The next step entails generating a composite glycan score from a variety of spectral evidence, including Y-ions, oxonium ions, and the observed mass and precursor isotope errors, rather than just Y-ions alone. This method has been implemented in the open-source tool PTM-Shepherd version1.2 and has been incorporated into the FragPipe graphical interface and pipeline to provide an accessible solution for glycoproteomics analyses.

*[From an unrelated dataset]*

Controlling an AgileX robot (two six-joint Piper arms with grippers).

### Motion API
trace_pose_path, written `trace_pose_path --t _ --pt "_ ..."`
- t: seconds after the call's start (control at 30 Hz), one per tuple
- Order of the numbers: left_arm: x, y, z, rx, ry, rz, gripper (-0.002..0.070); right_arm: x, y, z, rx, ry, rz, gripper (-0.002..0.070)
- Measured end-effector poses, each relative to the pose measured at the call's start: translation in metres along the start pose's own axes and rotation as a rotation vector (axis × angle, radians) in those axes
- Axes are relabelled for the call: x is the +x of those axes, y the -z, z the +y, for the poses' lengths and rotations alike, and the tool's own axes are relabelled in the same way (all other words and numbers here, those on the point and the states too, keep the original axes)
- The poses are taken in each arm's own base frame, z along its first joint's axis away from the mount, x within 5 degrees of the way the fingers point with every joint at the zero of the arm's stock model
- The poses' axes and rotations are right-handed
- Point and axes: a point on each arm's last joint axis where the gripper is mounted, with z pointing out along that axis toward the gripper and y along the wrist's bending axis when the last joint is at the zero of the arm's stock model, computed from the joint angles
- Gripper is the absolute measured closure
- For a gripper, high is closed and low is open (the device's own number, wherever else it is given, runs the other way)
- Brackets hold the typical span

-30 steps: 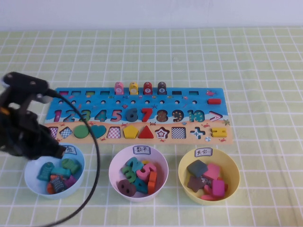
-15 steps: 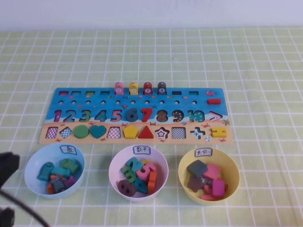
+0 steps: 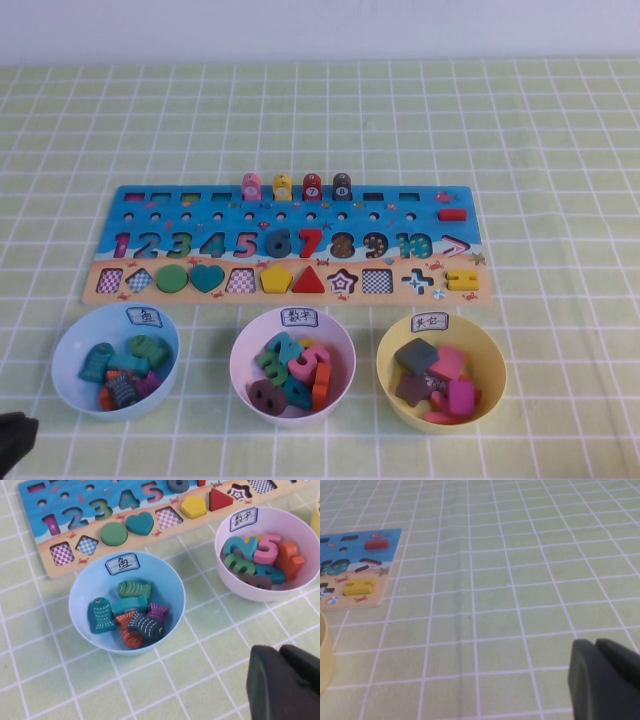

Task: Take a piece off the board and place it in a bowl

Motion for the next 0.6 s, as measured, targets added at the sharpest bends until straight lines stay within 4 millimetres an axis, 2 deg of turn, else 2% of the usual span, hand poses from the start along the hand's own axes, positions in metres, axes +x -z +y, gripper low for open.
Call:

As glycoproteomics moves to larger and more complex samples, confident assignment of glycan compositions is critical to move beyond manual validation of glycopeptide spectra. The separation of glycan assignment from peptide sequencing greatly simplifies the problem and enables the high performance of the researcher’s new proposed method. Team member Dr. Daniel Polasky elaborates on the importance of their work, writing:
“It is an important advance as there are many glycans with a similar mass that are hard to resolve, which is a big problem in the field. Distinguishing between similar mass glycans is a major challenge for data analysis methods in glycoproteomics but is essential to connecting biologically relevant changes in glycosylation to the proteins and sites at which it occurs. Combining FDR control of glycan compositions with the fast and sensitive search of MSFragger gives us the opportunity to do large-scale glycoproteomics with confidence.”
In addition, for the benefit of future research efforts in glycoproteomics, all raw data used can be found in public repositories noted in the Experimental Procedures section of the paper.